É uma praia muito bonita, alguma coisa de litoral-norte-abençoado-pelos-deuses-do-país-tropical-das-letras-do-Tim Maia- e- de-todo-o-projeto-de-compositor-da-MPB. Um homem de cabelos grisalhos, longos e num formato capacete está com uma camisa florida, aberta no peito, e calças brancas. Está deitado numa rede, com uma água de coco ao lado. Chega outro, vestido com um paletó e gravatas, que se senta e se serve de uns goles de outro coco, antes de começar a falar:

- Jorge, faz tempo que não o vejo, como vai?

- Tranqüilo, camarada Ramos. Rede, mar, mulher, água de coco, o que mais posso querer?

- Não sei, mas essa paz parece ser mais do que o suficiente...

- E é. Não imaginei que esse lugar seria tão...

- Belo? Calmo? Pacífico?

- Não... Vamos é sentir, vale mais do que definir, que é coisa de cientista. E nós somos poetas.

- Há quem nos defina de outras formas... Você sabe disso.

- Ora, não são todos os que sentem o lirismo, menino. Depois, isso já passou... Há tempo demais.

- O Machadinho eu entendo que diga, mas você? Está aqui há tão poucos anos!

- Ai é que mora o detalhe, meu querido. Nós tínhamos muito mais a ver com o Machadinho do que esse pessoal de hoje. O tempo que passou entre nós e ele foi menor, em termos de mudanças, do que o povo que veio depois dos bárbaros de trinta anos atrás, e até hoje hoje. É pena... afinal, nem sempre o velho está carunchado.

- Mas você não tem esperança nesse povo novo?

- Em quem, No Jô? No Luís?
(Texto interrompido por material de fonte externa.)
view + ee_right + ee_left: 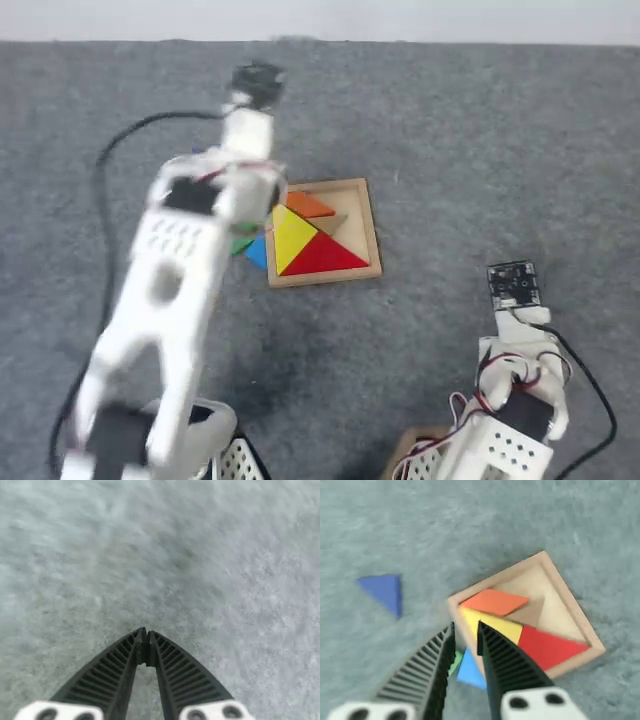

No Paulinho?

- Especialmente no Paulinho.

- Eu apostaria mais no primeiro, mas o Machadinho não gostou da última idéia “genial” dele; o segundo eu sou suspeito, é filho de um grande amigo, mas não sei bem se é o perfil dele – mas ele não é exatamente ruim, eu acho.

- Você foge de falar do Paulinho, Jorge.

- O Paulinho é popular.

- E você era o que, Jorge? Tinha até portuga e gaulês querendo conhecer o seu trabalho. Cansei de ver na sua casa os seus prêmios dados pela Internacional.

- Eu sou o que sempre fui: um contador de história. Algumas deixaram os outros encantados, e, por isso, esse sucesso. Mas eu nunca quis ser muito mais do que isso. Que culpa se tenho se terminei sendo?

- Nenhuma, poxa. Mas o Paulinho...

- O Paulinho é popular. Entenda, meu camarada, que tem um detalhezinho ai: as pessoas não queriam, e nem querem mais o que eu e você fazíamos. Eu cheguei à conclusão de escrevíamos para quem tivesse bom-senso. Como as pessoas hoje não têm mais bom-senso, e o Paulinho vende bom-senso, todo mundo procura. Acho que ele devia mudar de ramo, para farmacêutico, e vender as coisas dele em escala industrial... Se bem que isso ele já faz.

- A indústria dos pseudo-intelectuais... Esse seria o legado do mago Paulo Coelho?

- Do Paulinho. Sem magia, sem palavras árabes carecendo de contexto, só o Paulinho amigo do Raulzinho. Esse é o legado que eu prefiro me lembrar.

- Você tem um lado meio nostálgico, Jorge.

- Ah, eu tenho, mesmo. É disso que a Zélia gosta, ainda mais agora que ela está por aqui.

- Dá uma saudade, Jorge...

- Ah, isso dá, Graciliano, isso dá. Agora já não há poetas.

- Mas há esperança?

- Isso você me responde, já que Fabiano foi embora com Vitória e os meninos atrás do futuro, não é?

- E o que me diz de Dona Antonieta?

- Ah, alagoano descarado – replica o outro, sorrindo – me pegaste. Sim, ainda há esperança... Mas já não há poetas. Já não há quem conte histórias. Isso nós matamos.

- Nós?

- Claro. No fim, nós quem sempre fomos o problema...

- Ainda não entendo.

- Lutamos e brigamos, tudo pra ser livres de amarras, livres de canôns ultrapassados, livres de um sargentão, livres de opiniões vetustas, mas com capacidade de nos censurar. Mas não aprendemos o mais importante de tudo. Tudo se acomodou igual como era antes, só mudando os atores, pior que novela da Globo. Experimentando cada pedaço, e não sentimos mais o gosto do bolo. Mas já há quem esteja enjoado dele... Por isso tenho esperança.

- Camarada Jorge, eu ainda quero saber o que foi que não aprendemos. E sem essa analogia culinária...

- Desculpe, moço, mas a presença da Zélia me faz lembrar dos tempos da casa do Rio Vermelho. É bem simples. Não aprendemos a ser livres.

O de paletó fica quieto por uns instantes, tentando entender o que o da camisa florida queria dizer. Ele sempre pensou em termos dentro nos quais ele era livre...


E tomou mais água-de-coco, olhando pro mar.